Try it:
This task calls for copying every line in the data below that contains the word "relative".
· · · ·
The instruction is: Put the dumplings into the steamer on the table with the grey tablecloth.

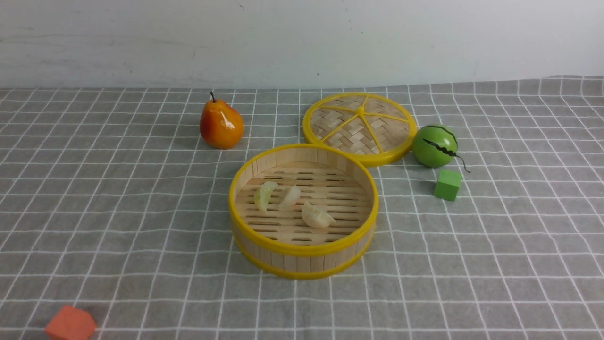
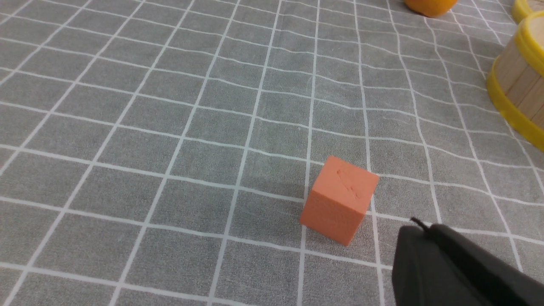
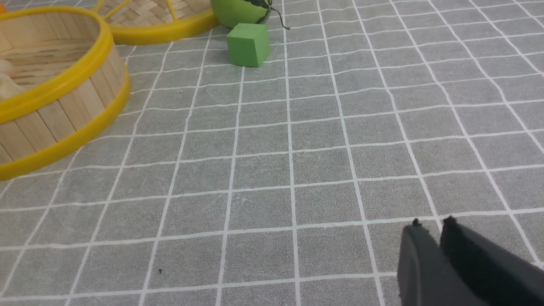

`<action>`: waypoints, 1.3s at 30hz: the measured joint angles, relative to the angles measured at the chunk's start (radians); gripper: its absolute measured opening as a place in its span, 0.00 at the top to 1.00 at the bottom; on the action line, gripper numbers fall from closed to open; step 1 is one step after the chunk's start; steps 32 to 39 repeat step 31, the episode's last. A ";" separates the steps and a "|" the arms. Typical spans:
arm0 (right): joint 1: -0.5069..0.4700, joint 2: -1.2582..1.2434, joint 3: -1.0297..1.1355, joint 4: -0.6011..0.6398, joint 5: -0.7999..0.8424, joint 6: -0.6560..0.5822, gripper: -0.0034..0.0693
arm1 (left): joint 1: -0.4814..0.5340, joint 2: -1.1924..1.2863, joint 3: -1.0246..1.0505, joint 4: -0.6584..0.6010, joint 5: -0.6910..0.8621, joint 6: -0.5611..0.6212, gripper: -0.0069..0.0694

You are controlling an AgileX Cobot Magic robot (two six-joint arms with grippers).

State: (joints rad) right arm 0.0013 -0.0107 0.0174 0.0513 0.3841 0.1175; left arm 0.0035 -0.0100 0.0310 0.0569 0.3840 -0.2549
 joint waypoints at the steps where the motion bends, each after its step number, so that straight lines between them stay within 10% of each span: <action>1: 0.000 0.000 0.000 0.000 0.000 0.000 0.85 | 0.000 0.000 0.000 0.000 0.000 0.000 0.92; 39: 0.000 0.000 0.000 0.002 0.000 0.000 0.81 | 0.000 0.000 0.000 0.000 0.000 0.002 0.87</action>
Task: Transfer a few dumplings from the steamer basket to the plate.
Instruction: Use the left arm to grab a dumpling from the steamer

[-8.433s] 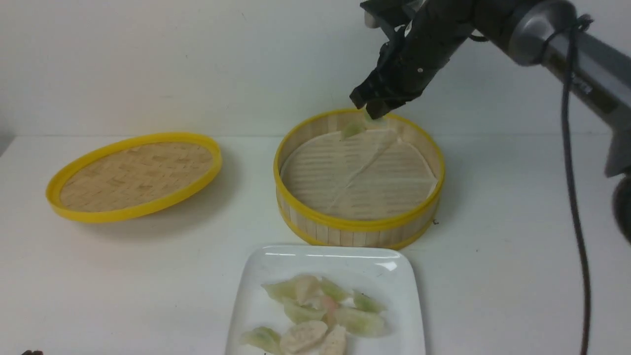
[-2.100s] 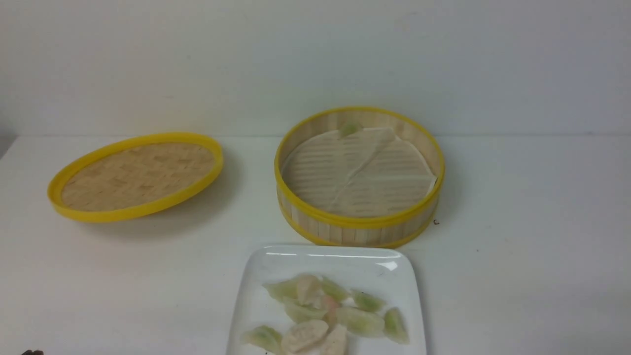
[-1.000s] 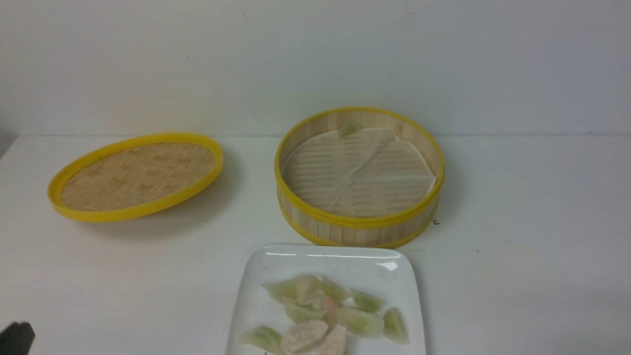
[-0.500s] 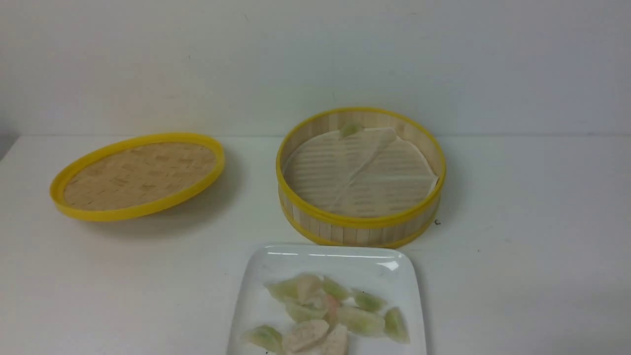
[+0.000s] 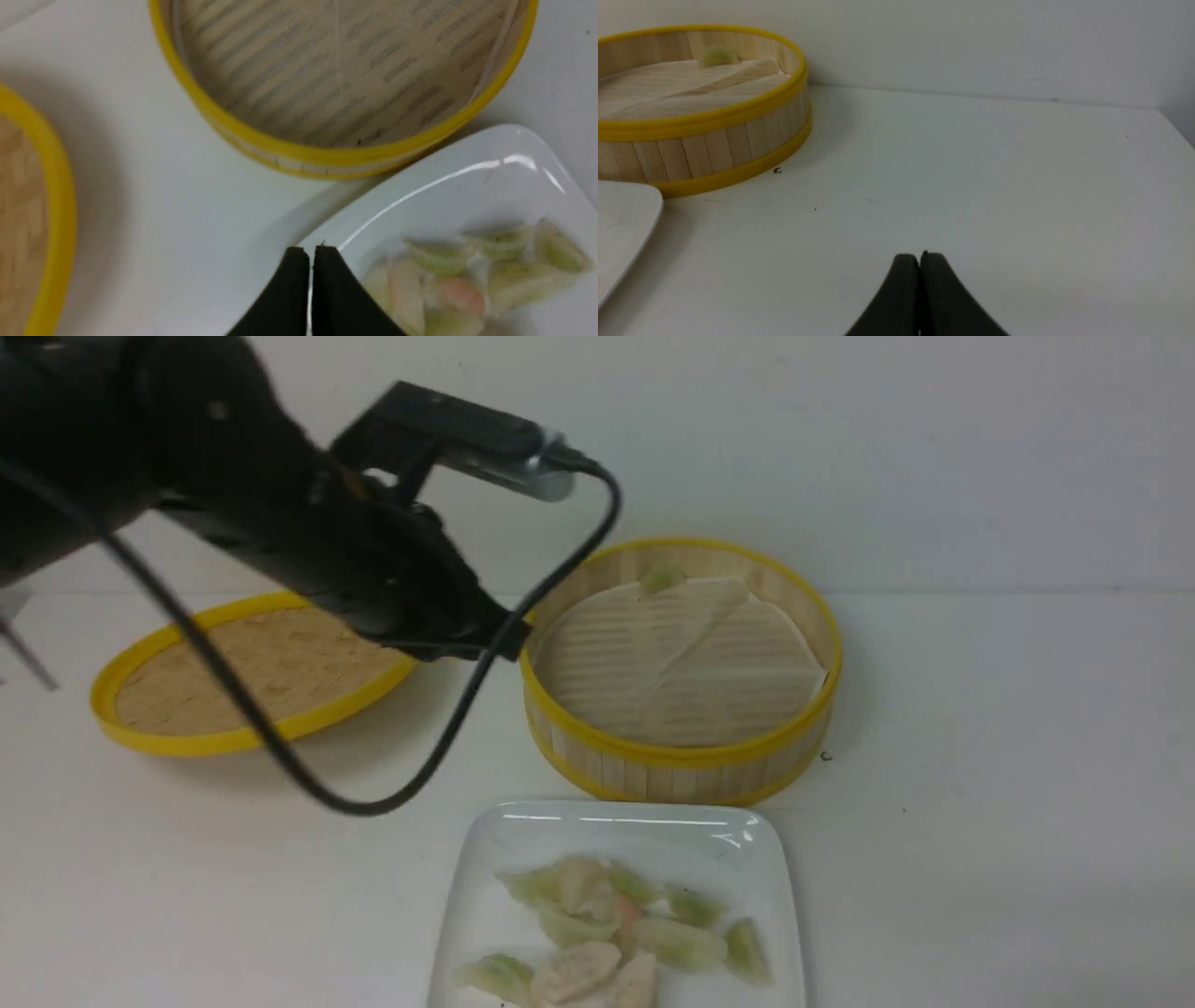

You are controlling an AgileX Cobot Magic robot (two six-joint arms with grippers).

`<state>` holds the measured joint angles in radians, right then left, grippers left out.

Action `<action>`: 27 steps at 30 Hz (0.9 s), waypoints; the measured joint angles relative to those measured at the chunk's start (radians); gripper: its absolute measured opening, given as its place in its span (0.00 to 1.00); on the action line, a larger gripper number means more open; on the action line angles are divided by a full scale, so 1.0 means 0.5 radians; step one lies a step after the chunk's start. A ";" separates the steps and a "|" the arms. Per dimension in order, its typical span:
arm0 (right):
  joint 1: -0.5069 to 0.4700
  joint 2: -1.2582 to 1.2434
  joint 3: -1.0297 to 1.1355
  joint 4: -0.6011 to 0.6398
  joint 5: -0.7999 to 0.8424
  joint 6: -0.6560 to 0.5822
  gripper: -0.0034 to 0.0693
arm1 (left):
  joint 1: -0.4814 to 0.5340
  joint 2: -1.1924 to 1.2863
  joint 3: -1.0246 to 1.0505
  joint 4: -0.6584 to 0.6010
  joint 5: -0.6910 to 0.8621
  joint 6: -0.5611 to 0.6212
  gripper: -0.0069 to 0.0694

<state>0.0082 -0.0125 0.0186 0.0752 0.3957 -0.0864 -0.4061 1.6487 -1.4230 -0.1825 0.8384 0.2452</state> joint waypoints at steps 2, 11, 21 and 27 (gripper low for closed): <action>0.000 0.000 0.000 0.000 0.000 0.000 0.03 | -0.013 0.163 -0.174 -0.046 0.019 0.085 0.08; 0.000 0.000 0.000 0.000 0.000 0.000 0.03 | 0.005 0.998 -1.247 -0.352 0.483 0.354 0.08; 0.000 0.000 0.000 0.000 0.000 0.000 0.03 | 0.018 1.507 -2.000 -0.281 0.689 0.361 0.08; 0.000 0.000 0.000 0.000 0.000 0.000 0.03 | 0.029 1.617 -2.043 -0.215 0.314 0.456 0.08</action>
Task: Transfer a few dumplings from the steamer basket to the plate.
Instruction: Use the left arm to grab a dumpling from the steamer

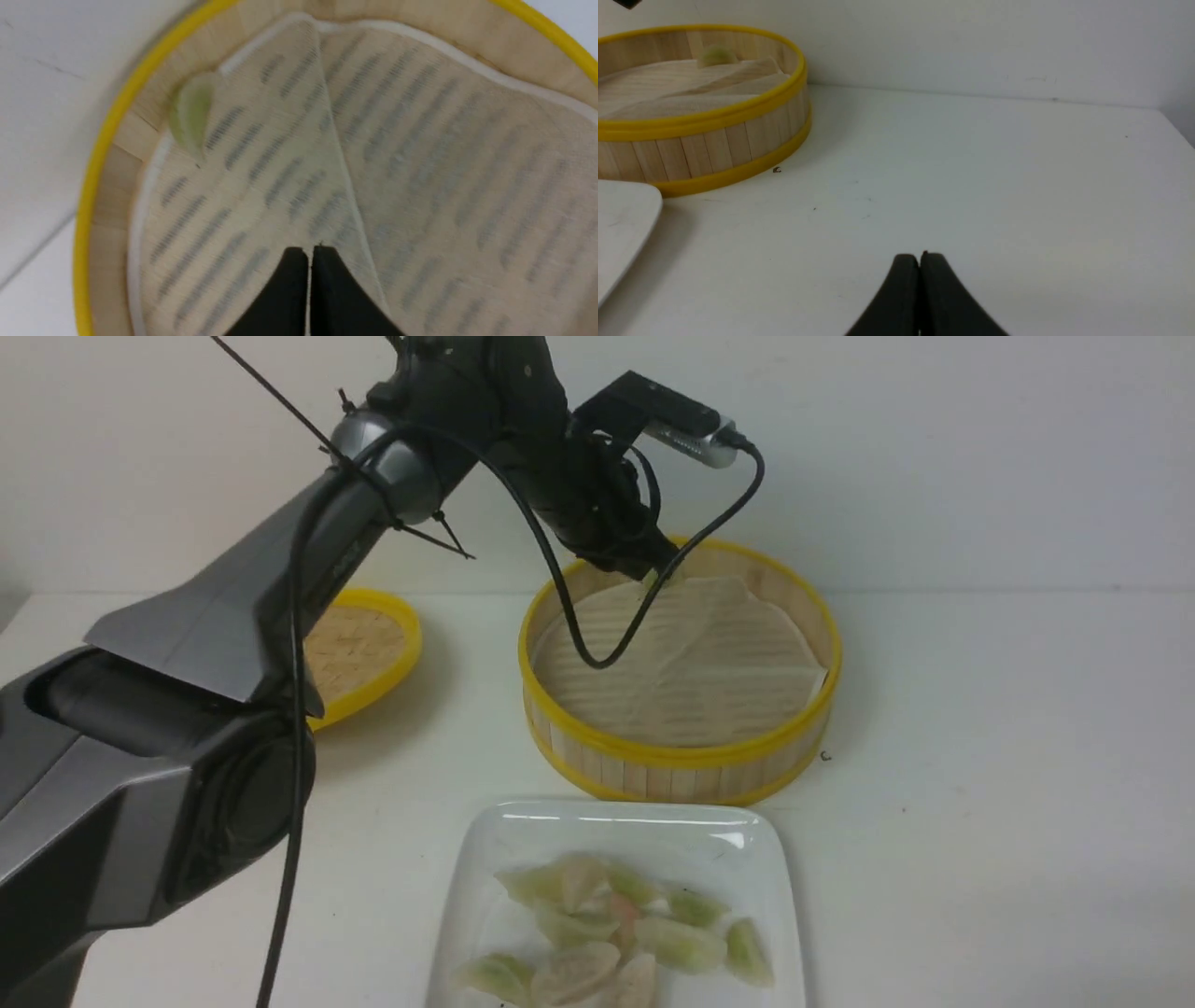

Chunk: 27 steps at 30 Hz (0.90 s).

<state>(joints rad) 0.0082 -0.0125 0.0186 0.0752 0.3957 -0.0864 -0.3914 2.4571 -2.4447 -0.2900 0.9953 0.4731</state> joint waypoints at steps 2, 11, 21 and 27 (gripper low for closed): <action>0.000 0.000 0.000 0.000 0.000 0.000 0.03 | 0.002 0.043 0.000 -0.002 -0.119 0.033 0.08; 0.000 0.000 0.000 0.000 0.000 0.000 0.03 | 0.040 0.241 0.001 -0.165 -0.466 0.173 0.08; 0.000 0.000 0.000 0.000 0.000 0.000 0.03 | 0.173 0.239 -0.004 -0.118 0.384 -0.225 0.08; 0.000 0.000 0.000 0.000 0.000 0.000 0.03 | 0.184 0.206 0.042 0.040 0.449 -0.332 0.08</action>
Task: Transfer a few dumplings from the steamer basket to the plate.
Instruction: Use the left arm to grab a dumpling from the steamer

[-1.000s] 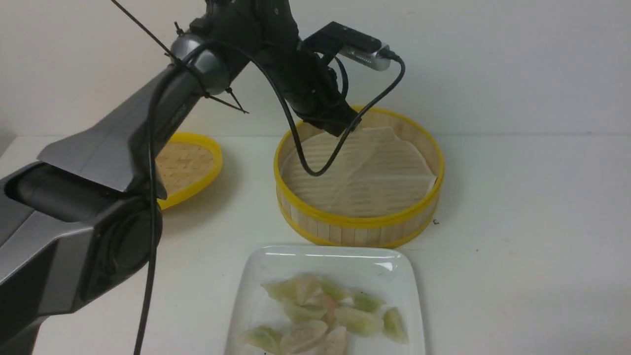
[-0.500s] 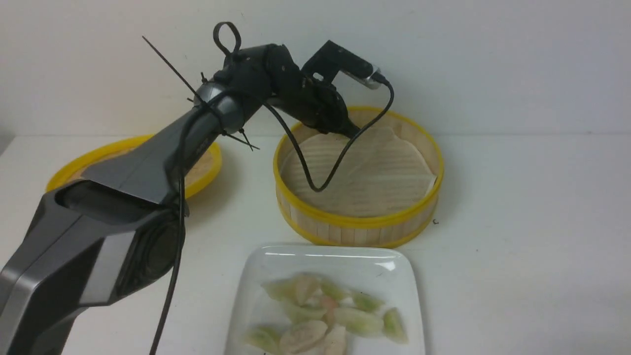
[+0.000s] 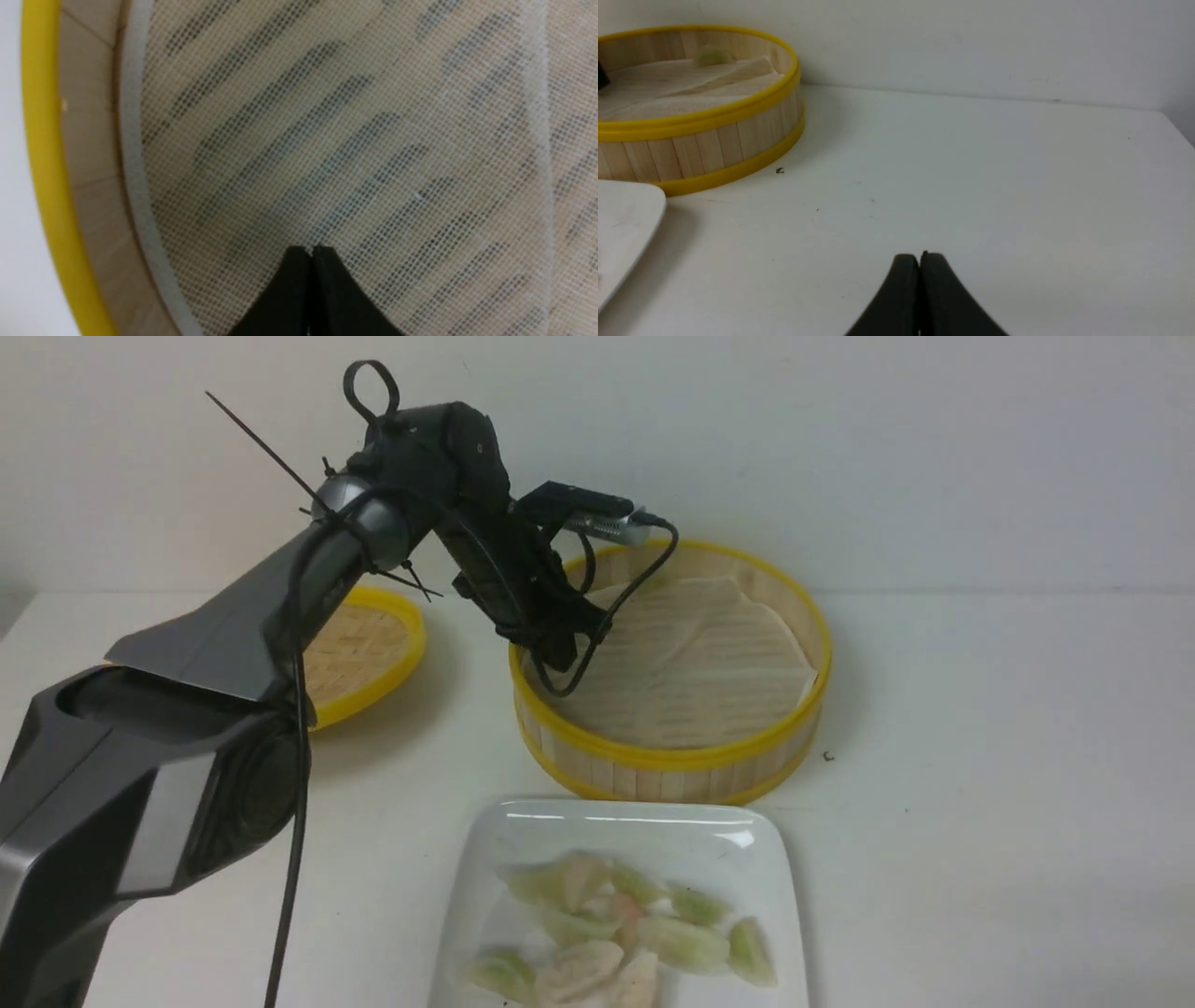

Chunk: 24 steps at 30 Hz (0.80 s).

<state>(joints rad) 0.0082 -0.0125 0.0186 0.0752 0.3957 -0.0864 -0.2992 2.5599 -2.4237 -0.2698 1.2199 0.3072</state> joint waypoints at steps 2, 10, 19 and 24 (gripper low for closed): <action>0.000 0.000 0.000 0.000 0.000 0.000 0.03 | 0.000 -0.080 0.149 0.072 0.000 -0.032 0.08; 0.000 0.000 0.000 0.000 0.000 0.000 0.03 | 0.000 -0.352 0.542 0.364 0.020 -0.023 0.08; 0.000 0.000 0.000 0.000 0.000 0.000 0.03 | 0.007 -0.356 0.339 0.095 -0.435 0.145 0.08; 0.000 0.000 0.000 0.000 0.000 0.000 0.03 | 0.007 -0.263 0.283 0.024 -0.730 0.228 0.08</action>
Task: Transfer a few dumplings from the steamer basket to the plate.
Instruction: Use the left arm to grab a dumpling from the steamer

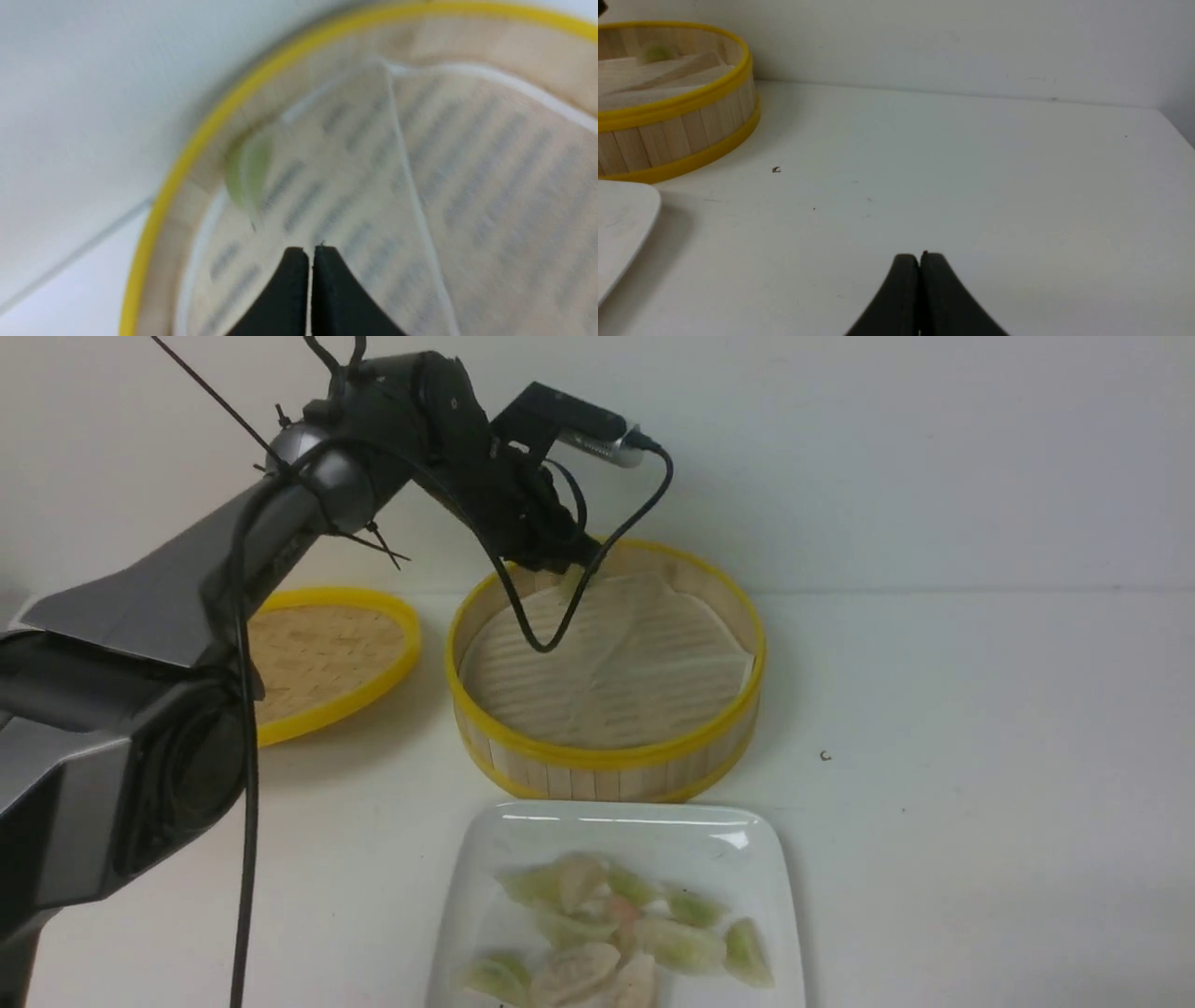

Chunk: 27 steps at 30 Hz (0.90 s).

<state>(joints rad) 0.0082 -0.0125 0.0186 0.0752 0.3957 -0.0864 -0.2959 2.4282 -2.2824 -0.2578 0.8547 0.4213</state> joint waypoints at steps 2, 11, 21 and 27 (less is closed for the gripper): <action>0.000 0.000 0.000 0.000 0.000 0.000 0.03 | 0.000 0.086 -0.004 -0.004 -0.137 0.026 0.09; 0.000 0.000 0.000 0.000 0.000 0.000 0.03 | 0.000 0.242 -0.004 -0.010 -0.464 0.040 0.36; 0.000 0.000 0.000 0.000 -0.002 0.000 0.03 | -0.004 0.326 -0.004 -0.046 -0.596 0.040 0.65; 0.000 0.000 0.000 0.000 -0.002 0.000 0.03 | -0.008 0.352 -0.008 -0.066 -0.657 0.040 0.47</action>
<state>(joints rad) 0.0082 -0.0125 0.0186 0.0752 0.3949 -0.0864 -0.2999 2.6039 -2.2862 -0.2909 0.5261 0.4414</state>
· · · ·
Output for this task:
`<action>`: waypoints, 1.3s at 30hz: the measured joint angles, relative to the angles measured at the chunk's start (radians); gripper: its absolute measured opening as a place in its span, 0.00 at the top to 1.00 at the bottom; on the action line, gripper numbers fall from closed to open; step 1 is one step after the chunk's start; steps 32 to 39 repeat step 31, the episode's last. A ";" separates the steps and a "|" the arms. Typical spans:
Action `<action>`: 27 steps at 30 Hz (0.9 s), waypoints; the measured joint angles relative to those measured at the chunk's start (radians); gripper: its absolute measured opening, given as its place in its span (0.00 to 1.00); on the action line, a larger gripper number means more open; on the action line angles are divided by a full scale, so 1.0 means 0.5 radians; step one lies a step after the chunk's start. A ";" separates the steps and a "|" the arms. Per dimension in order, its typical span:

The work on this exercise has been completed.